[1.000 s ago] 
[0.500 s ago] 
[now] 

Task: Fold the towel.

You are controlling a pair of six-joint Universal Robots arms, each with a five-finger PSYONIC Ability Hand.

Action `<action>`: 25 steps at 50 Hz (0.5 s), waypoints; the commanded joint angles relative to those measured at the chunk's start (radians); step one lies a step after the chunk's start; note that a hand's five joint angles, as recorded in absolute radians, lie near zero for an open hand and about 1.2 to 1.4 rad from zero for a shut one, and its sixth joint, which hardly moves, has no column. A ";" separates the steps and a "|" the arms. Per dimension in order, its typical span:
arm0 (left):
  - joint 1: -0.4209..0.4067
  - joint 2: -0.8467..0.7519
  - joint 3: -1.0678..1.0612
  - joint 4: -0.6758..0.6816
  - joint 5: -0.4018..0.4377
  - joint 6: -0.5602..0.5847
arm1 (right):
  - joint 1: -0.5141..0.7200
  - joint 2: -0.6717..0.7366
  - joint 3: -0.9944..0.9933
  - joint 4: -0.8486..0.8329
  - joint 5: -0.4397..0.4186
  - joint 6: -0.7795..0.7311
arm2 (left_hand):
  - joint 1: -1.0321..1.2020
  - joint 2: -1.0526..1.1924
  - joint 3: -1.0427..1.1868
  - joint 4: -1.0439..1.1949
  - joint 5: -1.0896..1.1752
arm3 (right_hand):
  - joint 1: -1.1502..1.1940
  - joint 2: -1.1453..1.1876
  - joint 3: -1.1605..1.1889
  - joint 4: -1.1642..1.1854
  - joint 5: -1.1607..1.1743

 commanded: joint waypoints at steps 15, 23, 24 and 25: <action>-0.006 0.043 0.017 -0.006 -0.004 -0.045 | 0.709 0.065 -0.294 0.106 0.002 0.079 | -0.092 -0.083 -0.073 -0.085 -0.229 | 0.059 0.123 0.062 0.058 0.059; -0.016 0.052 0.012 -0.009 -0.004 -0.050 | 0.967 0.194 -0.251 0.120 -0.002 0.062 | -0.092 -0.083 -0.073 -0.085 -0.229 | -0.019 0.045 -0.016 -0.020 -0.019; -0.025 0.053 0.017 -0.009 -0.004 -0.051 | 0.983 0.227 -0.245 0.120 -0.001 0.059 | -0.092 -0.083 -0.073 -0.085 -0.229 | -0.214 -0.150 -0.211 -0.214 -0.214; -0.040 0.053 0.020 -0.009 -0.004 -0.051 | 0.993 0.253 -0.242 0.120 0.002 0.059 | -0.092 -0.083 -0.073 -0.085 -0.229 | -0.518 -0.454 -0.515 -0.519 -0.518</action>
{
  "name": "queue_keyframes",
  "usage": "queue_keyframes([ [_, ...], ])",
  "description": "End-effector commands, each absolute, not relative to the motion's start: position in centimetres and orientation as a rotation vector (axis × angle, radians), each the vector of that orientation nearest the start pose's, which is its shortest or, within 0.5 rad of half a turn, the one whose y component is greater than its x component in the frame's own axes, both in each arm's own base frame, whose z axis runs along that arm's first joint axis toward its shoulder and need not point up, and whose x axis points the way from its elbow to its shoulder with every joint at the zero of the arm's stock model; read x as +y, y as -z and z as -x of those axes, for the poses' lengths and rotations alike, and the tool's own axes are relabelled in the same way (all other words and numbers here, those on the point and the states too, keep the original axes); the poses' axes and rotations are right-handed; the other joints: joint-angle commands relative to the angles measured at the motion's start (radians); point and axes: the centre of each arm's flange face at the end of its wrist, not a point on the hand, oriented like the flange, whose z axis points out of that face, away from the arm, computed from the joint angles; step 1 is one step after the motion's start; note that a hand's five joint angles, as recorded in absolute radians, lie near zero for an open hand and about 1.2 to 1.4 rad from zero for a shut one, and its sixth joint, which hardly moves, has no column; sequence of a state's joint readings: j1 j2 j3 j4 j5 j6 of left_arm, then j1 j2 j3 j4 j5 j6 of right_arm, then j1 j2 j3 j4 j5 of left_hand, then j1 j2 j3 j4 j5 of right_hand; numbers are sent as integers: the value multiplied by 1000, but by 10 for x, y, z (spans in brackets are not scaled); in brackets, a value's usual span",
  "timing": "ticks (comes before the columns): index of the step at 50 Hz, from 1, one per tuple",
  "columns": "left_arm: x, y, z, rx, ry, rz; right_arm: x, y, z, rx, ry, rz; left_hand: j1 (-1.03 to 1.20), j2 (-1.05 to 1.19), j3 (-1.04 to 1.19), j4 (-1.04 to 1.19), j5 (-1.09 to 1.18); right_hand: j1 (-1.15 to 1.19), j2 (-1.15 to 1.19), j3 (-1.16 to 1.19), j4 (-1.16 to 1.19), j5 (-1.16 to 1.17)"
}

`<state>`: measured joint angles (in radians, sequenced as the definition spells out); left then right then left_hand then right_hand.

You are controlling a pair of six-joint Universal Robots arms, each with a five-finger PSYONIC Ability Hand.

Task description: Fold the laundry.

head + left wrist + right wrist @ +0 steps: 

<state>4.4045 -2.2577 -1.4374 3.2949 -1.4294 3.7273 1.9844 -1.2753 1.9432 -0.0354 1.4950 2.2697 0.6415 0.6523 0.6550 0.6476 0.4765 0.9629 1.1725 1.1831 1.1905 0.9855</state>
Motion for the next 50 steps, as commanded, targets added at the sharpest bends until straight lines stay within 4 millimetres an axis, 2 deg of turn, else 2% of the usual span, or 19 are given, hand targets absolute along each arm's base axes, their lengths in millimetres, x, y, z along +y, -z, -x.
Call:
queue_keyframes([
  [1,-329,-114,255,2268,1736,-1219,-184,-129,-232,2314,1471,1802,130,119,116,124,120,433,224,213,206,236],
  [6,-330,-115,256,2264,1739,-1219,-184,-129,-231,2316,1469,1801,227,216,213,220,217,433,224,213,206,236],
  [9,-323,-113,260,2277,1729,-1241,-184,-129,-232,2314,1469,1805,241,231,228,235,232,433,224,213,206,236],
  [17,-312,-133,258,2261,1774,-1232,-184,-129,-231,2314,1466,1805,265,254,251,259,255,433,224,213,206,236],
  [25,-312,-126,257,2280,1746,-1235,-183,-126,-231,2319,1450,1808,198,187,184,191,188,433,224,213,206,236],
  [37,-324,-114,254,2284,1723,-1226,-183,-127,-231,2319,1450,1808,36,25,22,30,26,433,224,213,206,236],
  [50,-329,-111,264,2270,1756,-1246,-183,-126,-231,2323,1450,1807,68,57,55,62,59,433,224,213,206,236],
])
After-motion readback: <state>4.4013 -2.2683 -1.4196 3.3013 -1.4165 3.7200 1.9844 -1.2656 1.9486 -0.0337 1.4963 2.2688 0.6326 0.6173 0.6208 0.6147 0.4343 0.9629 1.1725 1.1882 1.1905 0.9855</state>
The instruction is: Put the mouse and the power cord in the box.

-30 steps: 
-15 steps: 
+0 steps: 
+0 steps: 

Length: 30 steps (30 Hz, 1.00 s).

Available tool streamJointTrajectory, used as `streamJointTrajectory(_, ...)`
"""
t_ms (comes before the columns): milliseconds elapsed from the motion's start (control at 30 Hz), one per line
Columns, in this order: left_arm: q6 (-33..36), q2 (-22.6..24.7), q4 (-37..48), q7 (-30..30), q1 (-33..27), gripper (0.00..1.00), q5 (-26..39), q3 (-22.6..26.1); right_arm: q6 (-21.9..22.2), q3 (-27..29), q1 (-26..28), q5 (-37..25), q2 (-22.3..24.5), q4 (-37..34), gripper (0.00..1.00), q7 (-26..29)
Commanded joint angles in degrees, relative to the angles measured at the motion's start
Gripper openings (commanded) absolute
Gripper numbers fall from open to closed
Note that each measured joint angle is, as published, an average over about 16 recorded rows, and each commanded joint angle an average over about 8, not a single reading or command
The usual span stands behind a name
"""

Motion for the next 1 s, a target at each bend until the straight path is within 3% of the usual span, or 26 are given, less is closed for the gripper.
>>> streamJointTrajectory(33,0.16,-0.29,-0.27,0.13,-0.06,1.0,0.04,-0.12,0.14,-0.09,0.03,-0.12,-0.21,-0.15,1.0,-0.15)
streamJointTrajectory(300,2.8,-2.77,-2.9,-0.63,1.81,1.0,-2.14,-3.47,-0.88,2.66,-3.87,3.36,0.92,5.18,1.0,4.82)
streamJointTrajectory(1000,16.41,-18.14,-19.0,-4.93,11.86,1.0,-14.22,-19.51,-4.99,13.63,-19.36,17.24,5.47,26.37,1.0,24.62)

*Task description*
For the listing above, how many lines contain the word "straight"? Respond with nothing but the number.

*Result*
2